Re: Flink sink data to DB and then commit data to Kafka

2021-11-02 Thread Guowei Ma
Hi, Qihua

AFAIK there is no way to do it. Maybe you need to implement a "new" sink to
archive this target.

Best,
Guowei


On Wed, Nov 3, 2021 at 12:40 PM Qihua Yang  wrote:

> Hi,
>
> Our flink application has two sinks(DB and kafka topic). We want to push
> same data to both sinks. Is it possible to push data to kafka topic only
> after data is pushed to DB successfully? If the commit to DB fail, we don't
> want those data is pushed to kafka.
>
> Thanks,
> Qihua
>


Re: Flink sink data to DB and then commit data to Kafka

2021-11-03 Thread Francesco Guardiani
An alternative is to use a CDC tool like Debezium to stream your table
changes, and then ingest that stream using Flink to push data later to
Kafka.

On Wed, Nov 3, 2021 at 6:17 AM Guowei Ma  wrote:

> Hi, Qihua
>
> AFAIK there is no way to do it. Maybe you need to implement a "new" sink
> to archive this target.
>
> Best,
> Guowei
>
>
> On Wed, Nov 3, 2021 at 12:40 PM Qihua Yang  wrote:
>
>> Hi,
>>
>> Our flink application has two sinks(DB and kafka topic). We want to push
>> same data to both sinks. Is it possible to push data to kafka topic only
>> after data is pushed to DB successfully? If the commit to DB fail, we don't
>> want those data is pushed to kafka.
>>
>> Thanks,
>> Qihua
>>
>


Re: Flink sink data to DB and then commit data to Kafka

2021-11-03 Thread Ali Bahadir Zeybek
Hello Qihua,

If you do not care with the events that are not committed to DB,
you can use Async I/O [1] and implement a logic that

   - does the database inserts
   - completes the original events that are only accepted by DB

You can then sink this new datastream to kafka.

If you are also interested in the events that are not committed to DB,
you can use a Process Function [2] and implement a logic that

   - does the database inserts
   - collects the original events that are only accepted by DB
   - sends the ones that are not accepted by DB to a side output

You can then sink this new datastream to kafka and maybe sideoutput to
another topic.

Sincerely,

Ali Bahadir Zeybek

[1]:
https://nightlies.apache.org/flink/flink-docs-stable/docs/dev/datastream/operators/asyncio
[2]:
https://nightlies.apache.org/flink/flink-docs-stable/docs/dev/datastream/operators/process_function

On Wed, Nov 3, 2021 at 3:16 PM Francesco Guardiani 
wrote:

> An alternative is to use a CDC tool like Debezium to stream your table
> changes, and then ingest that stream using Flink to push data later to
> Kafka.
>
> On Wed, Nov 3, 2021 at 6:17 AM Guowei Ma  wrote:
>
>> Hi, Qihua
>>
>> AFAIK there is no way to do it.
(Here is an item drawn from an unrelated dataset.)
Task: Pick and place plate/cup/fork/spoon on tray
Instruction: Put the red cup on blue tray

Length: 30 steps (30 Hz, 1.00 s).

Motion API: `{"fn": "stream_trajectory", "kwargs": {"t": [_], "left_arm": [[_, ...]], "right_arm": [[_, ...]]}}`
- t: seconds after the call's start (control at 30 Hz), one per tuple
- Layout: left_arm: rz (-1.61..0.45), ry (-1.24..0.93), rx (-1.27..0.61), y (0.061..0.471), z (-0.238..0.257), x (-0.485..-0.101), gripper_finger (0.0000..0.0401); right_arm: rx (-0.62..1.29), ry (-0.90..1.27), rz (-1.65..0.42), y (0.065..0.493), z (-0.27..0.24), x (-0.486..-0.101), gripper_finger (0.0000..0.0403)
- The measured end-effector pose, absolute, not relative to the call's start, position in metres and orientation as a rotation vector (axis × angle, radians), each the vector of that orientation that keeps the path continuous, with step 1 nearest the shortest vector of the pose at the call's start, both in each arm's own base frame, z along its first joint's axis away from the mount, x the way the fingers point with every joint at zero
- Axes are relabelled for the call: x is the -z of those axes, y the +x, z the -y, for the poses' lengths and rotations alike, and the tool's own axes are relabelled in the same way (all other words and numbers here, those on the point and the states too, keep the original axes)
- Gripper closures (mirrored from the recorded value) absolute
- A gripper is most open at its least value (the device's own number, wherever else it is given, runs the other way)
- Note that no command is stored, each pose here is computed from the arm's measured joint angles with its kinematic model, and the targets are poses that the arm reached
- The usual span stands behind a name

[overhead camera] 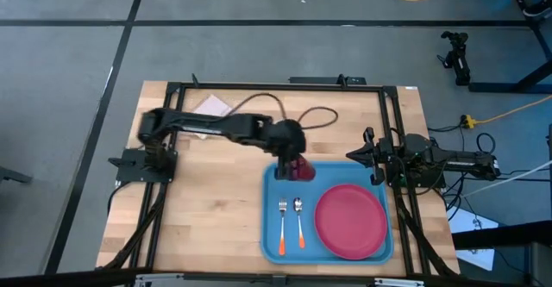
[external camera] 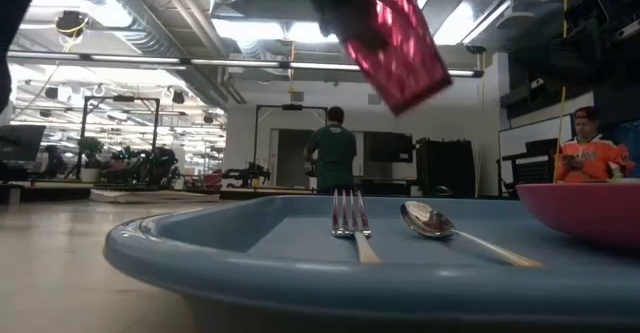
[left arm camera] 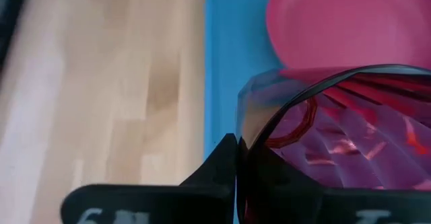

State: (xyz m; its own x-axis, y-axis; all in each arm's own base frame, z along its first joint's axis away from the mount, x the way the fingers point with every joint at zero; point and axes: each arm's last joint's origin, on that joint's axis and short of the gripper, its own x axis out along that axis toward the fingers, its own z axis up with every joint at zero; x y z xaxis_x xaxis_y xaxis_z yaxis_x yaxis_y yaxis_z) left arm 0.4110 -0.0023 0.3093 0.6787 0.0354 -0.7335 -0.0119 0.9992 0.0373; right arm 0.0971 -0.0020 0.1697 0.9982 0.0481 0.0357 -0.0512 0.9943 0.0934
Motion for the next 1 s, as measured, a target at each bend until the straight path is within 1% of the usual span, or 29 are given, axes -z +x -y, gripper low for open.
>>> {"fn": "stream_trajectory", "kwargs": {"t": [0.17, 0.3, 0.43, 0.63, 1.0], "left_arm": [[-0.94, 0.037, -0.021, 0.44, 0.004, -0.287, 0.0399], [-0.957, 0.04, -0.015, 0.455, 0.007, -0.28, 0.0398], [-1.0, 0.047, -0.004, 0.464, 0.013, -0.26, 0.0398], [-1.038, 0.064, -0.004, 0.47, 0.025, -0.242, 0.0398], [-1.038, 0.075, -0.018, 0.469, 0.038, -0.242, 0.0396]], "right_arm": [[-0.05, 0.094, 0.034, 0.097, 0.002, -0.17, 0.0391], [-0.05, 0.094, 0.034, 0.097, 0.002, -0.17, 0.0391], [-0.05, 0.094, 0.034, 0.097, 0.002, -0.17, 0.0391], [-0.05, 0.094, 0.034, 0.097, 0.002, -0.17, 0.0391], [-0.05, 0.094, 0.033, 0.097, 0.002, -0.17, 0.0391]]}}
Maybe you need to implement a "new" sink
>> to archive this target.
>>
>> Best,
>> Guowei
>>
>>
>> On Wed, Nov 3, 2021 at 12:40 PM Qihua Yang  wrote:
>>
>>> Hi,
>>>
>>> Our flink application has two sinks(DB and kafka topic). We want to push
>>> same data to both sinks. Is it possible to push data to kafka topic only
>>> after data is pushed to DB successfully? If the commit to DB fail, we don't
>>> want those data is pushed to kafka.
>>>
>>> Thanks,
>>> Qihua
>>>
>>


Re: Flink sink data to DB and then commit data to Kafka

2021-11-03 Thread Qihua Yang
Many thanks guys!
Hi Ali, for approach 2, what is the better way to do the database inserts
for this case? Currently we simply use JDBC SQL connector to sink to
database.

Thanks,
Qihua

On Wed, Nov 3, 2021 at 8:13 AM Ali Bahadir Zeybek  wrote:

> Hello Qihua,
>
> If you do not care with the events that are not committed to DB,
> you can use Async I/O [1] and implement a logic that
>
>- does the database inserts
>- completes the original events that are only accepted by DB
>
> You can then sink this new datastream to kafka.
>
> If you are also interested in the events that are not committed to DB,
> you can use a Process Function [2] and implement a logic that
>
>- does the database inserts
>- collects the original events that are only accepted by DB
>- sends the ones that are not accepted by DB to a side output
>
> You can then sink this new datastream to kafka and maybe sideoutput to
> another topic.
>
> Sincerely,
>
> Ali Bahadir Zeybek
>
> [1]:
> https://nightlies.apache.org/flink/flink-docs-stable/docs/dev/datastream/operators/asyncio
> [2]:
> https://nightlies.apache.org/flink/flink-docs-stable/docs/dev/datastream/operators/process_function
>
> On Wed, Nov 3, 2021 at 3:16 PM Francesco Guardiani <
> france...@ververica.com> wrote:
>
>> An alternative is to use a CDC tool like Debezium to stream your table
>> changes, and then ingest that stream using Flink to push data later to
>> Kafka.
>>
>> On Wed, Nov 3, 2021 at 6:17 AM Guowei Ma  wrote:
>>
>>> Hi, Qihua
>>>
>>> AFAIK there is no way to do it. Maybe you need to implement a "new" sink
>>> to archive this target.
>>>
>>> Best,
>>> Guowei
>>>
>>>
>>> On Wed, Nov 3, 2021 at 12:40 PM Qihua Yang  wrote:
>>>
 Hi,

 Our flink application has two sinks(DB and kafka topic). We want to
 push same data to both sinks. Is it possible to push data to kafka topic
 only after data is pushed to DB successfully? If the commit to DB fail, we
 don't want those data is pushed to kafka.

 Thanks,
 Qihua

>>>


Re: Flink sink data to DB and then commit data to Kafka

2021-11-03 Thread Ali Bahadir Zeybek
Hello Qihua,

This will require you to implement and maintain your own database insertion
logic using any of the clients that your database and programming language
supports. Bear in mind that you will be losing all the optimizations
Flink's connector
provides for you and this will add complexity to the amount of the code
you will have to maintain. On the other hand it will handle the case within
one job.

If you have more control on the things you can do with your database, and
the
latency to kafka is not a major issue since there will be more moving
parts, then
what @Francesco Guardiani  suggested is also a
good approach. You will need
to maintain more systems, i.e. Debezium, but less custom code.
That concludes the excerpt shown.